Within the first five minutes, Oregon had knocked down a trio of 3-pointers and accumulated 13 points. As for Michigan, its offense sputtered. After freshman Franz Wagner hit a three from the top of the key, the Wolverines went cold, shooting 1-12 over the next ten minutes. Sophomore guard David DeJulius finished off a contested layup to finally stop the bleeding but the Ducks had surged to a 22-9 lead. 

“We missed some shots that we usually make,” Howard said. “We got some open looks but their defensive coverage bothered us. They have a lot of different defensive schemes that they throw at you so there were some shots that we may have rushed.” 

When Oregon’s Anthony Mathis hit his fourth 3-pointer of the half, it looked as if Michigan was on the verge of capitulation. 

As the half wore on though, the Wolverines showed life. DeJulius and sophomore forward Brandon Johns’ effort on the offensive glass sparked a much-needed comeback for Michigan. 

DeJulius racked up twelve points in quick succession — a second-chance three from the corner, a running floater in the lane, three free-throws and another triple lifted the Wolverines’ spirits. 

The Ducks’ unquestioned leader, preseason All-American candidate, Payton Pritchard ended his team’s offensive rut with a shake-and-bake 3-pointer from the wing. 

“Pritchard is a gamer,” Howard said. “It’s not his first rodeo. I’ve always been a fan of his game because he’s a gritty guy, smart player, has a high-IQ and also he can make tough shots both from the outside and on the inside.”

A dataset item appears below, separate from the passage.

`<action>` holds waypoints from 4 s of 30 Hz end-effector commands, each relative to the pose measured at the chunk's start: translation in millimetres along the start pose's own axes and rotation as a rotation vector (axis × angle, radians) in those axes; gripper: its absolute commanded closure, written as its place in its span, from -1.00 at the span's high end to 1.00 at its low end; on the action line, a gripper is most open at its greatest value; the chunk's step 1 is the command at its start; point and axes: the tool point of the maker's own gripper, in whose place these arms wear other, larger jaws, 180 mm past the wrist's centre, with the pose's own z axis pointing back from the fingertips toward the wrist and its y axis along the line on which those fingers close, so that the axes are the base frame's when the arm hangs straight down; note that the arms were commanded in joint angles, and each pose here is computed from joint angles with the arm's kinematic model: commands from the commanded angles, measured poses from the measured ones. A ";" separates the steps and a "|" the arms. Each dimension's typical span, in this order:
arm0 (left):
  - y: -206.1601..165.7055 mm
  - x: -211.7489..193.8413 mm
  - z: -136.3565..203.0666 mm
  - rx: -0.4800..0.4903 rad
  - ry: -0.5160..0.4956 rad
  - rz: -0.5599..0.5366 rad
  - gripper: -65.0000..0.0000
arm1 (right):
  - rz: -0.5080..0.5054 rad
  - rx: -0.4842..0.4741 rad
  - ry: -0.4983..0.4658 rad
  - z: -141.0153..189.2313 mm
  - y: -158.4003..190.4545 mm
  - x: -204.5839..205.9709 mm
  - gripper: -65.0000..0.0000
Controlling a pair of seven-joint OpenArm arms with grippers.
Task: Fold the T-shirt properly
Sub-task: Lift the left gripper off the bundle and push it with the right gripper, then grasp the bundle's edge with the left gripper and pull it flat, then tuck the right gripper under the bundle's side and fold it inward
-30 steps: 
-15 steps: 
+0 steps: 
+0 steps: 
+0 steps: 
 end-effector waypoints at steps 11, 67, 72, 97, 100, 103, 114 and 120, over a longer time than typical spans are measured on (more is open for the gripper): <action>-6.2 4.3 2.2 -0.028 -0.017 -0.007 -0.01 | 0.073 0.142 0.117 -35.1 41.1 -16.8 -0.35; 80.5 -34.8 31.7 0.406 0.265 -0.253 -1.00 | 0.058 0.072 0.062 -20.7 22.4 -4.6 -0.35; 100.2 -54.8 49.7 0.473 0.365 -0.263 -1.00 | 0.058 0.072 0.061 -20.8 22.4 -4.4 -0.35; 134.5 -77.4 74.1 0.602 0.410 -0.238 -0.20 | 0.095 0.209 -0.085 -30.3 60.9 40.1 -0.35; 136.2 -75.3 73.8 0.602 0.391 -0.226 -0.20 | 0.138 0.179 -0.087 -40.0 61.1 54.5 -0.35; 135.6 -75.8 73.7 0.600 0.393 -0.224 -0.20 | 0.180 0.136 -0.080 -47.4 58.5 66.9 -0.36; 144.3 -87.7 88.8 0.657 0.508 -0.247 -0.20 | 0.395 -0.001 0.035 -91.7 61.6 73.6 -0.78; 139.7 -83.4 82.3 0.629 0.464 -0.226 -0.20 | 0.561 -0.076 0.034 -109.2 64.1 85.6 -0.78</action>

At the end of twenty, Oregon held an eight-point advantage, which felt like a fortuitous margin for both sides. Michigan was still in the game and the Ducks were up despite ceding a late run. 

To start the second half, Isaiah Livers, who shot 0-for-6 in the first half, exploded for eleven points in the blink of an eye. Off bulleted feeds from senior point guard Zavier Simpson, Livers couldn’t miss from deep. 

Unfortunately for the Wolverines, Livers’ effort did little to cut into their eight-point deficit at first. The Ducks matched Michigan’s offensive outburst with one of their own. Per usual, Pritchard and Mathis led the way. 

With both teams exchanging baskets, the margin hovered around five points through the first ten minutes of the half. 

The Wolverines then took it to another gear. Following a momentous rejection from Johns on one end, Wagner — who finished with a career-high 21 points — knocked down a corner triple to give Michigan its first lead since the game’s opening minute. The crowd inside Crisler reached fever pitch. 

“My teammates picked me up at halftime and told me to stay confident,” Wagner said. “That really helped me be more aggressive and more confident taking shots that I can make.” 

It would be short-lived however, as the Wolverines surrendered the lead moments later. Off a turnover caused by Oregon’s full-court press, Pritchard found Mathis on the wing for his sixth three of the afternoon. 

For the game, the Ducks shot 50 percent from deep — only the second time an opponent has reached that mark against Michigan.

“(Mathis) made some tough shots that were deep from the floor,” Howard said. “We’ve done a pretty good job in the past of guarding the three-point line. Unfortunately, today, they made some bombs.”

Over the next five minutes, Pritchard showed his quality, penetrating the lane whenever he wished. Since Michigan couldn’t stop Pritchard defensively, it did its best to counteract him on the other end. Wagner hit a long two and with 25 seconds remaining in regulation, Johns tied the game at 63.

On the ensuing possession, Mathis sunk a desperation 35-footer but time had already expired. 

Overtime was basically a continuation of the end of regulation. For the Ducks, Pritchard was aggressively attacking the rim and for the Wolverines, Wagner was knocking down jumpers. 

Then, with under a minute remaining, DeJulius converted a baseline floater to cut Oregon’s advantage to just one. Michigan immediately entered its press and caused Pritchard to dribble the ball off his leg. 

But even with the additional opportunity, the Wolverines’ late-game offense looked lost. Simpson almost bailed them out, but the ball just didn’t fall Michigan’s way, culminating in its second straight loss.